WORK INSTRUCTION - In your answer, repeat each line of the data exactly.

EXERCISE DATA -

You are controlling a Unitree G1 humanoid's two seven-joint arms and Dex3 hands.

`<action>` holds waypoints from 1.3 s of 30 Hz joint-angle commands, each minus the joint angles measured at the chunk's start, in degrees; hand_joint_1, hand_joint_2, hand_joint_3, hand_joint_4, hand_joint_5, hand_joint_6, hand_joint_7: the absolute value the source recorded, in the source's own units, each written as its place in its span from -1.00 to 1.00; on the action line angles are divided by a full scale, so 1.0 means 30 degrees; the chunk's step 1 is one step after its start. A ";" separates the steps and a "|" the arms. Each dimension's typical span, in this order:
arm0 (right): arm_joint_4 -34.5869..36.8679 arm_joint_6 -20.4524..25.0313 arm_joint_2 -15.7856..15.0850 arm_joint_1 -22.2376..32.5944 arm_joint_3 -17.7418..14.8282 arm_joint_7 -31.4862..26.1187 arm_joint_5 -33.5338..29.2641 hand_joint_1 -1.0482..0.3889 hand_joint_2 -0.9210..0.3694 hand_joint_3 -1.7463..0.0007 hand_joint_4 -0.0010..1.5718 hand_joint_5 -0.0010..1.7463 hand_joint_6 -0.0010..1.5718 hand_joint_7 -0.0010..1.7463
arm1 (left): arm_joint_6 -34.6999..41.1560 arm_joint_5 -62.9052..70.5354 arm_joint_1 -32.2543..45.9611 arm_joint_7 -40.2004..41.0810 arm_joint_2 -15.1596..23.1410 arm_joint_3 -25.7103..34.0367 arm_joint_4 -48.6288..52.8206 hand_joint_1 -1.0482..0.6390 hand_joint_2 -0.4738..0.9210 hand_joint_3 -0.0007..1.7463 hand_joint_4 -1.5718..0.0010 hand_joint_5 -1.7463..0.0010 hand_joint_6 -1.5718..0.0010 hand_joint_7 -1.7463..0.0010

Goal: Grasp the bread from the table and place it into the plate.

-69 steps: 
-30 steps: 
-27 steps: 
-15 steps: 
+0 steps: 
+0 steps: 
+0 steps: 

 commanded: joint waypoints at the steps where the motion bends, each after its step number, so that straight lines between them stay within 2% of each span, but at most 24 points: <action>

RESPONSE FOR THIS EXERCISE -
You are controlling a Unitree G1 humanoid's two seven-joint arms and Dex3 hands.

`<action>` holds waypoints from 1.3 s of 30 Hz joint-angle commands, each minus the joint angles measured at the chunk's start, in degrees; hand_joint_1, hand_joint_2, hand_joint_3, hand_joint_4, hand_joint_5, hand_joint_6, hand_joint_7: the absolute value the source recorded, in the source's own units, each written as its place in its span from -1.00 to 1.00; on the action line angles are divided by a full scale, so 1.0 means 30 degrees; the chunk's step 1 is one step after its start. A ";" separates the steps and a "|" the arms. Each dimension's typical span, in this order:
arm0 (right): arm_joint_4 -34.5869..36.8679 arm_joint_6 -20.4524..25.0313 arm_joint_2 -15.7856..15.0850 arm_joint_1 -22.2376..32.5944 arm_joint_3 -17.7418..14.8282 arm_joint_7 -31.4862..26.1187 arm_joint_5 -33.5338..29.2641 hand_joint_1 -1.0482..0.3889 hand_joint_2 -0.9210..0.3694 hand_joint_3 -1.7463..0.0007 hand_joint_4 -0.0010..1.5718 hand_joint_5 -0.0010..1.7463 hand_joint_6 -0.0010..1.5718 hand_joint_7 -0.0010..1.7463
arm1 (left): arm_joint_6 -34.6999..41.1560 arm_joint_5 -62.9052..70.5354 arm_joint_1 -32.2543..45.9611 arm_joint_7 -40.2004..41.0810 arm_joint_2 -15.1596..23.1410 arm_joint_3 -25.7103..34.0367 arm_joint_4 -48.6288..52.8206 hand_joint_1 -1.0482..0.6390 hand_joint_2 -0.4738..0.9210 hand_joint_3 -0.0007..1.7463 hand_joint_4 -1.5718..0.0010 hand_joint_5 -1.7463..0.0010 hand_joint_6 -1.5718..0.0010 hand_joint_7 -1.7463..0.0010

Goal: Grasp the bread from the table and place it into the plate.

-69 steps: 
-30 steps: 
-27 steps: 
-15 steps: 
+0 steps: 
+0 steps: 
+0 steps: 

 commanded: joint waypoints at the steps where the motion bends, each after its step number, so that straight lines between them stay within 2% of each span, but at most 24 points: <action>

No additional output is required.